Refolding of denatured luciferase by SYS and YSY. (A) Kinetics of luciferase refolding by Ssa1 and Hsp40 proteins. Guanidinium HCl denatured luciferase was incubated with Ssa1 (0.5 μM) and different Hsp40 proteins (1 μM) at 30°C. At the indicated times, aliquots of the refolding reaction were removed and luciferase activity was determined with a Turner TD-20/20 luminometer.

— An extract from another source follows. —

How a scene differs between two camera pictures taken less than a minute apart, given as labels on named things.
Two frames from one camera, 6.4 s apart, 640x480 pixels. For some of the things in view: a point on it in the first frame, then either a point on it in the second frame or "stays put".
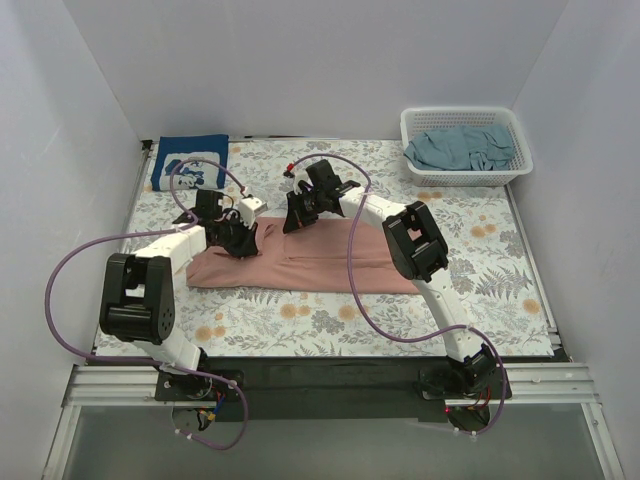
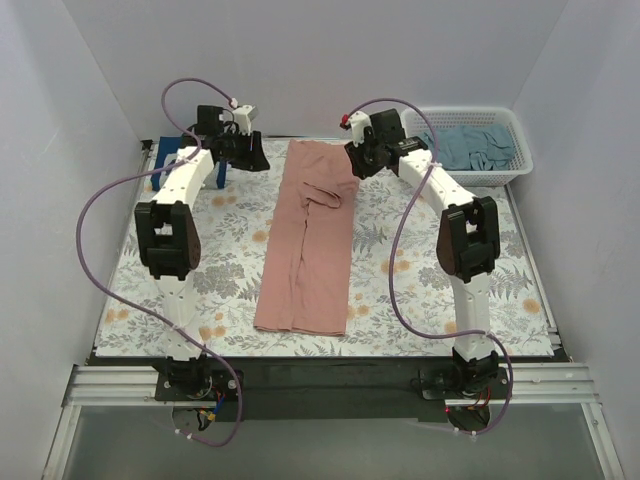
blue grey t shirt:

Luciferase activity is expressed in arbitrary units as percentage of total activity observed when it was refolded by Ydj1 and Ssa1. (B) Stimulation of Ssa1 ATPase activity by SYS and YSY. Ssa1 (0.5 μM) and Hsp40 (1.0 μM) were mixed in reaction buffer (20 mM HEPES, pH 7.4, 80 mM KCl, 10 mM DTT, 1 mM MgCl₂, 50 μM [α-³²P]ATP; ICN Biomedicals, Costa Mesa, CA) at 30°C for 10 min. Then, 2-μl aliquots of reaction cocktails were loaded on PEI cellulose plates that were developed with a LiCl mobile phase. ADP formation was then measured by liquid scintillation counting. The results shown represent the average of two assays. (C) Complex formation between SYS and YSY and denatured luciferase. Aliquots (100 μl) of Hsp40 at 100 nM in PBS were immobilized in the wells of 96-well microtiter plates. Then, chemically denatured luciferase (0.4 μg) was added to wells. ELISA was then used to detect the luciferase that was retained in washed wells. Values are expressed as a percentage of the level of complex formation between immobilized Ydj1 and denatured luciferase. Results are average of three trials ± SD. The asterisk (^*) denotes values that were significantly different from the control with a P > 0.05.